Quelles sont ces bouteilles
Vides
Que le vent fait jouer
En ré mineur ou que sais-je ?
Quelles sont ces bouteilles
Étranglées
Exsangues
Sans substance ni éthanol ?
Juste un pli dans l’oreiller
Le rêveur est parti
L’âme est volatile
Vaporeuse
Un dessous chic
Reniflé par le diable
Sitôt sniffé sitôt soufflé
Et la résille gitane s’envole
Ne laissant que le verre
Vide
Verdâtre
Et cassant.

Le dérapage

D’où viendra la faute
Le coup brusque
La rupture d’adhérence
À l’asphalte noire et tiède
Goudron qui coule de nos espoirs éteints ?
Quand la dernière sortie
Définitive
De la voie tracée comme un tunnel ?
Le pilote automatique
Capteurs
Processeurs
Intelligence embarquée à fond de cale
Sous les lingots de l’ambition
Et la profusion de l’ego
Le pilote ne verra que le mur
Trop tard
S’effondrer
Enfin.

Le bourgeon de la colère

Le poing
Sorti du tronc
Un bout de lune blanche
Dans le creux de la paume
Le poing
Bourgeon de la colère
Fermé sur son amour
Les pleurs qui suintent
Le poing s’envole
Fléau d’armes qui danse
Danse fracasse
Met la danse aux menaces
Aux verrous tenaces
Aux rapaces
Le poing libère
Laboure la place
Pour la naissance au soleil
Des couleurs inconnues.

Derrière la palissade

Il y a des grues, des camions, des casques et des bottes.
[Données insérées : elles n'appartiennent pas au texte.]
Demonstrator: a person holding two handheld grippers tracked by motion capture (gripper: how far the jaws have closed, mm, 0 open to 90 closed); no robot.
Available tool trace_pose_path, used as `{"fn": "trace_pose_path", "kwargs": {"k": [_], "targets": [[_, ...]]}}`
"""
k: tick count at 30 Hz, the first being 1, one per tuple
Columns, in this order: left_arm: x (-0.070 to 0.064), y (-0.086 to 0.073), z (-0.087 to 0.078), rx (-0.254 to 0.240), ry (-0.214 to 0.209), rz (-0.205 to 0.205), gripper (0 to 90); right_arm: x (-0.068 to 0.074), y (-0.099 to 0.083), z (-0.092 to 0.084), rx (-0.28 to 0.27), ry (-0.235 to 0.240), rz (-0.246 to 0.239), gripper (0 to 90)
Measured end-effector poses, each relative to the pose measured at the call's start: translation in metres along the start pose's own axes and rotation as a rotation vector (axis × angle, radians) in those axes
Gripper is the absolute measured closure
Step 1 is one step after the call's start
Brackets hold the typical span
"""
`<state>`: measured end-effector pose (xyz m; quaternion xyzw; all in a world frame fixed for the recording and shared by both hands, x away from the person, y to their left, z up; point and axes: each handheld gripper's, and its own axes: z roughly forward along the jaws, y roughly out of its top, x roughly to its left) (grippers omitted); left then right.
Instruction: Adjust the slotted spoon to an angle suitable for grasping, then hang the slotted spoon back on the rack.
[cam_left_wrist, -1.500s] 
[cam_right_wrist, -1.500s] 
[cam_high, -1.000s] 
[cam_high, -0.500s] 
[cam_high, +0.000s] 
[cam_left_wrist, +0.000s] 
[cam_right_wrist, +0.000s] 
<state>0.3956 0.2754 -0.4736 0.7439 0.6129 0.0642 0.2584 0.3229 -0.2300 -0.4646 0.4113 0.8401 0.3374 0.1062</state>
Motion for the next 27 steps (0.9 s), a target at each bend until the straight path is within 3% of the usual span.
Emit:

Il y a du bruit, des coups portés à un métal inconnu. J’entends des cris aussi. Un outil qui manque à l’appel ? Pour le moment, seul un étage de béton brut émerge des palissades. Bientôt, si j’en crois le grand panneau promotionnel, des enfants joueront sous de grands arbres pendant que leur maman, sur une terrasse, profitera d’un soleil printanier. Bientôt, ici, des vies éliront domicile et les ouvriers partiront construire d’autres nids, à coups de grues et de camions, les bottes dans la boue et le casque sur la tête.